____ TASK MATERIAL
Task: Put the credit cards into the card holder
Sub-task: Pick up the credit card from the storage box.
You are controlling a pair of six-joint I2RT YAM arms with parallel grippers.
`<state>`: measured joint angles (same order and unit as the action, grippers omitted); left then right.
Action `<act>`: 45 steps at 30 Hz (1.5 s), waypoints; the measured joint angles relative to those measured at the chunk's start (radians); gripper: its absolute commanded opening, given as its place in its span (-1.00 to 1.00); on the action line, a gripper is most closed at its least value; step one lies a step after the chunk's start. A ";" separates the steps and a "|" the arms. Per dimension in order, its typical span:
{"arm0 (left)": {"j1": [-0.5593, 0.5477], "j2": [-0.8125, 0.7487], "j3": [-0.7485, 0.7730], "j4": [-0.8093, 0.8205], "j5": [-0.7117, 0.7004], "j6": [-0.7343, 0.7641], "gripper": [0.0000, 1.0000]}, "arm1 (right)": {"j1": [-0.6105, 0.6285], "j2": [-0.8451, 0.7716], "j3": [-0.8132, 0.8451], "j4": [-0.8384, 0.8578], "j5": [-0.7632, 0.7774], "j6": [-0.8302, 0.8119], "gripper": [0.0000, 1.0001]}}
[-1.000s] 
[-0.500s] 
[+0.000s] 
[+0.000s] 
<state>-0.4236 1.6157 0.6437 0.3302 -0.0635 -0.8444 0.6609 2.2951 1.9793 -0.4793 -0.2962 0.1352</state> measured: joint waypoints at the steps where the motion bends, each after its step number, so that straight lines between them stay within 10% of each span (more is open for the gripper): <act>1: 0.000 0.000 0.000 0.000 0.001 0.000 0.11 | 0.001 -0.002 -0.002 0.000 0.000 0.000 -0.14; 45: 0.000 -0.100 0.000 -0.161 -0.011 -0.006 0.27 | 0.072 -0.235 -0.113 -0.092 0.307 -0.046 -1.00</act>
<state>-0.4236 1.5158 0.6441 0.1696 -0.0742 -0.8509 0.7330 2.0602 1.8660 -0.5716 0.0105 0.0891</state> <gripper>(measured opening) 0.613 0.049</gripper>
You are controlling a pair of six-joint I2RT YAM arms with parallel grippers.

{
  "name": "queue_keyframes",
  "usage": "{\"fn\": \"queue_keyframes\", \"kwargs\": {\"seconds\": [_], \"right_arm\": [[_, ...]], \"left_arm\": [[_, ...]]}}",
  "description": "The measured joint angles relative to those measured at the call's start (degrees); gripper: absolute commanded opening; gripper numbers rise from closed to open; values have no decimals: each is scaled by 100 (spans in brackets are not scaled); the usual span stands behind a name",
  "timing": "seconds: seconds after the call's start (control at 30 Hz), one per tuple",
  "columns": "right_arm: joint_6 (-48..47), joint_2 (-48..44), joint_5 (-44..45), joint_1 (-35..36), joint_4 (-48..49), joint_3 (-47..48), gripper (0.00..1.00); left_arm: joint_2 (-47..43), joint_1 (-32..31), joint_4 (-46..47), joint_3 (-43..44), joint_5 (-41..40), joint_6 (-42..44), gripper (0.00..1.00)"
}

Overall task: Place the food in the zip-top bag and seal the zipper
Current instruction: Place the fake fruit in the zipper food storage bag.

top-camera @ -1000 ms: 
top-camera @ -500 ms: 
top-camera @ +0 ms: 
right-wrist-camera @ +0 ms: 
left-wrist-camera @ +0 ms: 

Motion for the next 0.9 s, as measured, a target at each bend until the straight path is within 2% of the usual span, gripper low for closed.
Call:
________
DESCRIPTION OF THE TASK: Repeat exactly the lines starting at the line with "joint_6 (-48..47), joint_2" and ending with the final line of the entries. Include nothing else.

TASK RESPONSE:
  "columns": "right_arm: joint_6 (-48..47), joint_2 (-48..44), joint_5 (-44..45), joint_1 (-35..36), joint_4 (-48..49), joint_3 (-47..48), gripper (0.00..1.00); left_arm: joint_2 (-47..43), joint_1 (-32..31), joint_4 (-46..47), joint_3 (-43..44), joint_5 (-41..40), joint_6 (-42..44), gripper (0.00..1.00)"
}

Overall task: Place the food in the zip-top bag and seal the zipper
Current instruction: Place the fake fruit in the zipper food storage bag.

top-camera @ -1000 ms: 
top-camera @ -500 ms: 
top-camera @ +0 ms: 
right-wrist-camera @ +0 ms: 
left-wrist-camera @ +0 ms: 

Motion for the next 0.9 s, as measured, a target at each bend until the straight path is within 2% of the usual span, gripper low for closed.
Call:

No additional response is required.